Roy fa del suo lavoro la sua vita; come Neil Armstrong, possiede una mente logica e razionale e una tempra forte abbastanza da sopravvivere alle asperità che caratterizzano il nulla dello spazio — i suoi battiti non superano gli 80 al minuto sotto stress —; tuttavia, la sua condizione psicologica rispecchia una freddezza e un bisogno di solitudine che, anche a causa dell’assenza del padre, si ripercuote sulla relazione con la compagna che aspetta sola e impotente il ritorno a casa dell’astronauta, durante le lunghe missioni spaziali.

Il padre di Roy è un pioniere dello spazio che ha viaggiato fino agli estremi confini del Sistema solare per mettersi in contatto con altre forme di vita, poiché gli affetti e la famiglia non gli sono bastati; un eroe idolatrato dai libri di storia, riconsiderato come un distruttore di mondi da fermare. Roy porta il peso di un ingombrante retaggio, costretto a intraprendere un viaggio di riscoperta di sé e del padre scomparso, per trovare risposta alle domande che affliggono l’essere umano. Bisognoso di conoscere la misteriosa sorte del padre assente, addentrandosi nell’ignoto che lo separa da lui, passo dopo passo, chilometro dopo chilometro, anno luce dopo anno luce, Roy si trova di fronte null’altro che se stesso, o Dio stesso. Una ricerca lunga una vita che porta alla luce la consapevolezza che la solitudine alimenti la rabbia nell’animo umano e gli istinti feroci di bestie senzienti — la sequenza dello scimpanzé incattivito —, ma non solo questo; la carica emotiva sprigionata dal bisogno di conoscenza ed esplorazione dell’oscurità, anche interiore, che circonda la propria esistenza, è forse la paura più grande, se non vissuta e condivisa insieme ad altri: la barriera — vuota distesa cosmica — che separa il saggio dal veggente, il sano di mente dal folle; tuttavia, la lucidità di Roy è da ricercare nel coraggio di spingersi dove nessun uomo è mai giunto per ricongiungersi alla metà che l’ha generato. Tornare indietro sui propri passi, riconsolidare la propria anima, è l’unico modo per poter proseguire il viaggio; un viaggio che si esaurisce davvero al cospetto del padre? O forse di una proiezione che lascia intendere il suo bisogno di spezzare il profondo legame col genitore perduto?

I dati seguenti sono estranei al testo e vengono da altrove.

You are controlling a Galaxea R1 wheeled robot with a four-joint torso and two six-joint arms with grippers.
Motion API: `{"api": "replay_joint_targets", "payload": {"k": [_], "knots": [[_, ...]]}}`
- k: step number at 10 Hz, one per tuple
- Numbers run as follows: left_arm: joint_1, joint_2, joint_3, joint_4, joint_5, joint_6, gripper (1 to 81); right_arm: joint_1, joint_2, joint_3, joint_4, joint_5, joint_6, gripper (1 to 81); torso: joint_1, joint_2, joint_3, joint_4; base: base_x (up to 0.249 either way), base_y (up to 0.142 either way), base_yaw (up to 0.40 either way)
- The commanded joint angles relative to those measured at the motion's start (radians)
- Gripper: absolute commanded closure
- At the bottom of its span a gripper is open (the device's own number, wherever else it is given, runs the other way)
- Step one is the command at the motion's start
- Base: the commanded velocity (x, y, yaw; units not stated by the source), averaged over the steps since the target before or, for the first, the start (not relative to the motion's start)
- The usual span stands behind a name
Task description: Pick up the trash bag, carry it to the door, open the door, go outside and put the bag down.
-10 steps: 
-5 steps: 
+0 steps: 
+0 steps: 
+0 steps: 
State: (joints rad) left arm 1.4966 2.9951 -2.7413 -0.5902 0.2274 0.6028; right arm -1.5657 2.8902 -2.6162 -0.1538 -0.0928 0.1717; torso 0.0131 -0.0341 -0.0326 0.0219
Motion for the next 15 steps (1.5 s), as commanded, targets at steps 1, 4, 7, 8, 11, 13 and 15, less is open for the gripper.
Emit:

Ad Astra è intimista ed esistenziale. Ogni inquadratura si sofferma sugli intensi sguardi del protagonista (Brad Pitt rende alla perfezione il senso di stoicismo, osteggiato dall’insicurezza scatenata da frammenti onirici e ricordi stranianti), costretto a sottoporsi, a ogni tappa del suo lungo viaggio, a una valutazione psichica computerizzata: un interrogatorio durante il quale convincere il programma, ma soprattutto se stesso, che tutto sia sotto controllo. Più si addentra nello spazio profondo — abisso del suo inconscio —, maggiore è la fatica impiegata a ingannare la macchina, e se stesso. L’efficace scrittura pone il focus sui suoi pensieri, più volte espressi con senso drammaturgico in voice-ocer (come nelle ampie narrazioni di Terrence Malick), che evincono come la direzione da lui intrapresa sia a senso unico, quasi non ci fosse una soluzione al problema, se non spingersi avanti, senza mai fermarsi: una voce informativa ed espressiva che raccoglie frammenti di osservazioni e reminiscenze, ponendo l’astronauta in crisi esistenziale. Alla fine, Roy si rende conto di ciò che sta affrontando: un dovere nei confronti della sua stessa esistenza, ancor prima della salvezza del genere umano; una volta reso strumento da un corrotto sistema burocratico, di cui poco si intuiscono i meccanismi di funzionamento (la presenza di pirati spaziali che vogliono depredare gli astronauti, come in un Mad Max spaziale, evidenzia la distopia che si affaccia sulla società prossima futura), Roy subisce la stessa sorte del padre la cui ricerca di forme di vita intelligenti, al di là del fallimentare risultato, è la chiave per comprendere le sue scelte e il bisogno di indagare oltre l’universo conoscibile.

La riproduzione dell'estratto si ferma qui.